Per questo è necessaria la lotta. Per questo è necessario lo sciopero. Per questo è necessario unificare il movimento di sciopero che si è sviluppato nelle fabbriche, spesso spontaneamente, in un vero sciopero generale. Non uno sciopero simbolico e rituale, ma uno sciopero capace di durare sino a che nelle fabbriche e nelle aziende vi siano accertate condizioni di sicurezza per i lavoratori. E l'accertamento dev'essere affidato ai lavoratori stessi, attraverso i loro organismi sindacali fiduciari, a partire da RSU e RLS.

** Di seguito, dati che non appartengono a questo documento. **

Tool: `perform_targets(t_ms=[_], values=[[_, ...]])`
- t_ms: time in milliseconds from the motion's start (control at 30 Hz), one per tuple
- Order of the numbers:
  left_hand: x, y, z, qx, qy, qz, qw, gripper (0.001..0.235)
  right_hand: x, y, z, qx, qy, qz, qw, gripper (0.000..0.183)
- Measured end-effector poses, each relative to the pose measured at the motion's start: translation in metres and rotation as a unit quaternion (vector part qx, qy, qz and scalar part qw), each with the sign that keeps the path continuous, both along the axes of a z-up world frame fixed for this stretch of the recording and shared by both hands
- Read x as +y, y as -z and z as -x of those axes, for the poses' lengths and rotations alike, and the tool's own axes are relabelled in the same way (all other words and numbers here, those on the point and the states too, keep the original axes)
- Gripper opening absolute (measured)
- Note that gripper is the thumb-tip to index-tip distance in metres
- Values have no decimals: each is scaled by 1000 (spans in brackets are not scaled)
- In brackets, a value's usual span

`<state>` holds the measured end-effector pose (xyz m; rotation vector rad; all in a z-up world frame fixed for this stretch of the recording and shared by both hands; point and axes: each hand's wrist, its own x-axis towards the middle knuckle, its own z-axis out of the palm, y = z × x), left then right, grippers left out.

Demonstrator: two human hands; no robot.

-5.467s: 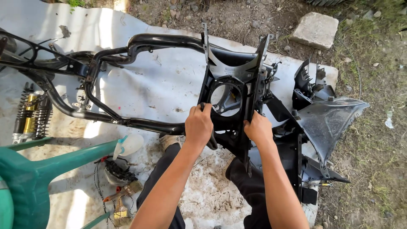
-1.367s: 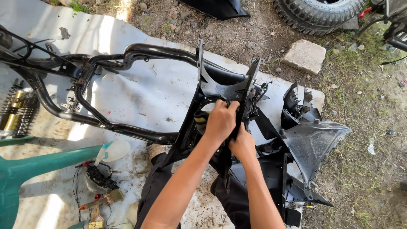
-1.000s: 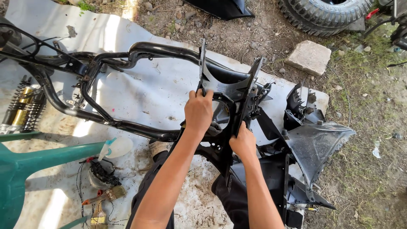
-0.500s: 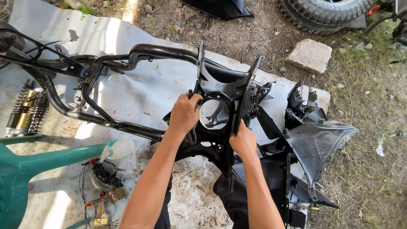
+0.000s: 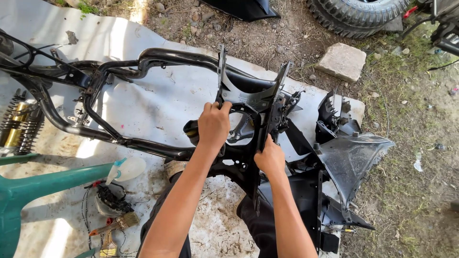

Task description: The person wipes a black motorcycle frame and a detached plastic body panel with a dark cloth. They clean the frame's central area and the panel's interior and exterior surfaces while sitting on the ground.

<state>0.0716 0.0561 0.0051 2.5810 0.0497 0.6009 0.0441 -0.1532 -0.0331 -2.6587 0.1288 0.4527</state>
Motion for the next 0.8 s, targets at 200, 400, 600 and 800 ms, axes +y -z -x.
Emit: perform_targets(t_ms=[200, 400, 600, 800], values=[[8, -9, -4, 120, 4, 49, 992, 18, 6, -13, -2, -1, 15, -27, 1000, 40], [17, -12, -1, 254, 17, 41, 966, 17, 1, 0, -1, -2, 9, 5, 1000, 41], [35, -12, 12, 339, 74, 33, 937, 17, 2, -1, -2, -12, -2, 1, 1000, 42], [47, -1, 54, 321, 104, 24, 941, 20, 2, 4, 6, -48, -10, 10, 999, 44]])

Unificante dev'essere anche la piattaforma di lotta dello sciopero: blocco dei licenziamenti, no alle ferie obbligate, garanzia del 100% del salario per i lavoratori, controllo operaio sulla condizione sanitaria in fabbrica (dispositivi, sanificazione delle postazioni, igienizzazione di mense e spogliatoi, riorganizzazione dei turni, della produzione e del trasporto).

A pagare il conto del coronavirus siano i capitalisti, non i lavoratori e le lavoratrici!